There s a lot of viral marketing around AMD GPUs, not to point the finger on some users but reading here and there it seems that most NV users act so at the behalf of their brand, and at the end thoses purposely fabricated urban legends are taken at face value.
Better to lOok at real numbers and you ll understand why AMD is vilified, i.E, because that s the only mean to keep them from gaining marketshare as their GPUs are very competitive perfs and perf/price wise
Those graphs are cool and shiny. However, the reality is Radeon brand compared to GeForce is like comparing SsangYong to Chrysler. Both offer usable products, although in the market PoV only one of them is feature complete, offers a wide range of support, is the "way to go", ...

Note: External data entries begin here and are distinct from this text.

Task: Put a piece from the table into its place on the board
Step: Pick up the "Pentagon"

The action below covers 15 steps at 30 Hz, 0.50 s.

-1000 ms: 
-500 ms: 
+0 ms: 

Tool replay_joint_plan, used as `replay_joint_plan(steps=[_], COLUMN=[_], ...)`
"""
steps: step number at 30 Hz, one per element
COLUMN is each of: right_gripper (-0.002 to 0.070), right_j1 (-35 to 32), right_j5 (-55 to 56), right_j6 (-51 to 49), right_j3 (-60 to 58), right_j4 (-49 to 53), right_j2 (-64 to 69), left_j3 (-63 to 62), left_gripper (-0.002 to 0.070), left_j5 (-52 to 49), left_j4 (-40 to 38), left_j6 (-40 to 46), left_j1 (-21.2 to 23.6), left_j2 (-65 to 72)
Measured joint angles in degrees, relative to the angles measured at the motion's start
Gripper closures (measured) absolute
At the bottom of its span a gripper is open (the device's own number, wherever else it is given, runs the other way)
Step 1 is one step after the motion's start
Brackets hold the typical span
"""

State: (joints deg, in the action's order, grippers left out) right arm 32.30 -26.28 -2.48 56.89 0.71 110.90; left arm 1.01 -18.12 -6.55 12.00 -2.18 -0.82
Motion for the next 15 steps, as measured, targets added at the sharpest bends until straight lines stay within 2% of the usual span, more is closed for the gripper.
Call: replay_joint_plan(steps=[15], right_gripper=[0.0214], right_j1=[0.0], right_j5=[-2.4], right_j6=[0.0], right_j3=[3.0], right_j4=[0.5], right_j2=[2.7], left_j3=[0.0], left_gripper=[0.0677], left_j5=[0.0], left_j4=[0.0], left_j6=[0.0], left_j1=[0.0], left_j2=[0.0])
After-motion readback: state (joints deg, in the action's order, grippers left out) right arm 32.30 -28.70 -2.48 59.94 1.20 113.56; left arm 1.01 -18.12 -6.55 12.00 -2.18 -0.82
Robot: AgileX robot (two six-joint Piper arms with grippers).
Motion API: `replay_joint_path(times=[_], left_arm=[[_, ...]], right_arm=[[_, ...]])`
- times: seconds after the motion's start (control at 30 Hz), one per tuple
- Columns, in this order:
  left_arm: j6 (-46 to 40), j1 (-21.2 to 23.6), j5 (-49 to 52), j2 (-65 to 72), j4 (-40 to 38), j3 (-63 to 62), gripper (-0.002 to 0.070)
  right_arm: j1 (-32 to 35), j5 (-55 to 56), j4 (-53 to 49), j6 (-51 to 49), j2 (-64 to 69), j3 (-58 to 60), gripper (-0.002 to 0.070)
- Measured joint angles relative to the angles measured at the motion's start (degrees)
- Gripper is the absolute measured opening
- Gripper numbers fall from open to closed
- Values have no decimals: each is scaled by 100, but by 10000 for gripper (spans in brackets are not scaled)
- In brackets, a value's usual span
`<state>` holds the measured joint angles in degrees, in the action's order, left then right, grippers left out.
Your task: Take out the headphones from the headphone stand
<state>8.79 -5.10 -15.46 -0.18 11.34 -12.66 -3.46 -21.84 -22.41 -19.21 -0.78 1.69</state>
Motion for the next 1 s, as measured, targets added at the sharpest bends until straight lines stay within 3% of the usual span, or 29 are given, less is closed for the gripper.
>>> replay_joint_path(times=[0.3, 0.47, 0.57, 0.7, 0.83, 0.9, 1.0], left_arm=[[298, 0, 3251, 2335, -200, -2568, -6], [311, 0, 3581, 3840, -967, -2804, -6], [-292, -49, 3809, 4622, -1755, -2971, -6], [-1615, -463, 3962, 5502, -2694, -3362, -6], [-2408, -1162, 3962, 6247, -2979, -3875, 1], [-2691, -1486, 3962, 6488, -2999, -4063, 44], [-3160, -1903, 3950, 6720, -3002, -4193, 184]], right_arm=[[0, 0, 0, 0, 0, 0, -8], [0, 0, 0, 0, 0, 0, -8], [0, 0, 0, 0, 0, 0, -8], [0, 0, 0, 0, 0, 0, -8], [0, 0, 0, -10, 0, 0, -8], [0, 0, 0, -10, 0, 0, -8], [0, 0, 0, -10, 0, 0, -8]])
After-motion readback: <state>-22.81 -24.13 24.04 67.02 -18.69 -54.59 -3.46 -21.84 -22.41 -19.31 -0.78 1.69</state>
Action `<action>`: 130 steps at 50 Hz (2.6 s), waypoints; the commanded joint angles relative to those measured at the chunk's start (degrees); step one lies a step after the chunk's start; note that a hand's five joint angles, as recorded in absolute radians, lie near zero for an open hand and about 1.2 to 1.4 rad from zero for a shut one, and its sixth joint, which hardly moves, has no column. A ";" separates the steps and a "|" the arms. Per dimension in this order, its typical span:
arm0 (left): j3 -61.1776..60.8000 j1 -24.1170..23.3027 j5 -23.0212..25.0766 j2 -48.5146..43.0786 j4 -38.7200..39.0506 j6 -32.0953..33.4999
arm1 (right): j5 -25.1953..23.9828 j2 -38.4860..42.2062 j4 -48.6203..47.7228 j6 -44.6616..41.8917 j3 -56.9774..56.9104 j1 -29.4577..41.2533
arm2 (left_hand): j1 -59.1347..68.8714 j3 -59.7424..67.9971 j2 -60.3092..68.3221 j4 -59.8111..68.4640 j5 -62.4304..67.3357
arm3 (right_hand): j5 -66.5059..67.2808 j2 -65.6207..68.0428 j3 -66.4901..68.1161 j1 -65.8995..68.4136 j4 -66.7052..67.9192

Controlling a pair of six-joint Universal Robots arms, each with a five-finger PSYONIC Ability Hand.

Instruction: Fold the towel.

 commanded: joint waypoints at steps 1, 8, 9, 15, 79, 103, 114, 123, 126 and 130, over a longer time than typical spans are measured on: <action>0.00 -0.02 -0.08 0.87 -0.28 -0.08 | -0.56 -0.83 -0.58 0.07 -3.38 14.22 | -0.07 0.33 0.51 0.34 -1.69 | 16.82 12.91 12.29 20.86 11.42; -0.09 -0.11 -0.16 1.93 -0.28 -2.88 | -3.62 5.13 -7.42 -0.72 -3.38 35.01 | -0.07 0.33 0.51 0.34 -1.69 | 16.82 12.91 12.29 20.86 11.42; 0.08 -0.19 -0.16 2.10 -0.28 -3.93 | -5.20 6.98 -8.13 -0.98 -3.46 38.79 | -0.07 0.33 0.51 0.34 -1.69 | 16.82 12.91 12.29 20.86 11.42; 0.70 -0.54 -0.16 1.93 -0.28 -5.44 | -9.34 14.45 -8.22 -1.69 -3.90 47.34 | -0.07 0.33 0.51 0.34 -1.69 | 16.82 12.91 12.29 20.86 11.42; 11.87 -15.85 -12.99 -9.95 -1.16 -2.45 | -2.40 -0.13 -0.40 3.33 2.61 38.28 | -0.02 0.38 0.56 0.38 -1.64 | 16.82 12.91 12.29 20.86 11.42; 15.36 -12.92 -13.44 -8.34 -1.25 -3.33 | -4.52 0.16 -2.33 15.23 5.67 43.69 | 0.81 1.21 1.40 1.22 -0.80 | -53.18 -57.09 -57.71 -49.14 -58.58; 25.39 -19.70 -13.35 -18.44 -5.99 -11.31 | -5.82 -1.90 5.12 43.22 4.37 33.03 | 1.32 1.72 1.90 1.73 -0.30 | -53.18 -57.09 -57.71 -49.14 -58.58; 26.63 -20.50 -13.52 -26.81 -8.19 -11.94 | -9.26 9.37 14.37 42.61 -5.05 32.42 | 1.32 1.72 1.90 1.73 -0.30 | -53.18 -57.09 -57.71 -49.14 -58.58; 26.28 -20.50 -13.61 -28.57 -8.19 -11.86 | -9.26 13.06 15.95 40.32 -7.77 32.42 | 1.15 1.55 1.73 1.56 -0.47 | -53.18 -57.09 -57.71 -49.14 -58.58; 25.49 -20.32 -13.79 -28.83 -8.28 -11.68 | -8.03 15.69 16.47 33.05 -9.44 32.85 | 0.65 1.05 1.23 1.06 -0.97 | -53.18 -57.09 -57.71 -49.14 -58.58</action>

Graphs like that do not include the feature set, brand name, or its legacy. There is no vilification needed.
Am trying to understand what MI300 is.
Can you help me?
Looks too leadership to be abysmal with no magic change on the horizon.
The rant concerns Radeon dGPUs but whatever.
My crystal ball tells me the MI300 series is a line of products with availability in H1 2024. It is a product finally making that 2015 big-APU idea somehow viable. Yet, the theoretical performance in the "AI precision" is behind 2022 H100, right? Also it will have to rely on the ROCm stack which is ... not supported the way you would expect.
Which is why you build the biggest stick and charge whatever for it.
This is ATi/AMD's classic!
All those big bad chips hyped as "nVidia killers"... the memories: R520, R600, Cayman, Tahiti, Fiji, Vega 10, Vega 20, or Navi 31. NVidia always just released a faster card - often with no sweat, no fancy tech, no wide bus, nor Ti variants.
Betting on the biggest stick is nice but it has to be the real flagship product with polished features, SW support, etc. People somehow don't want to shell $1-2k.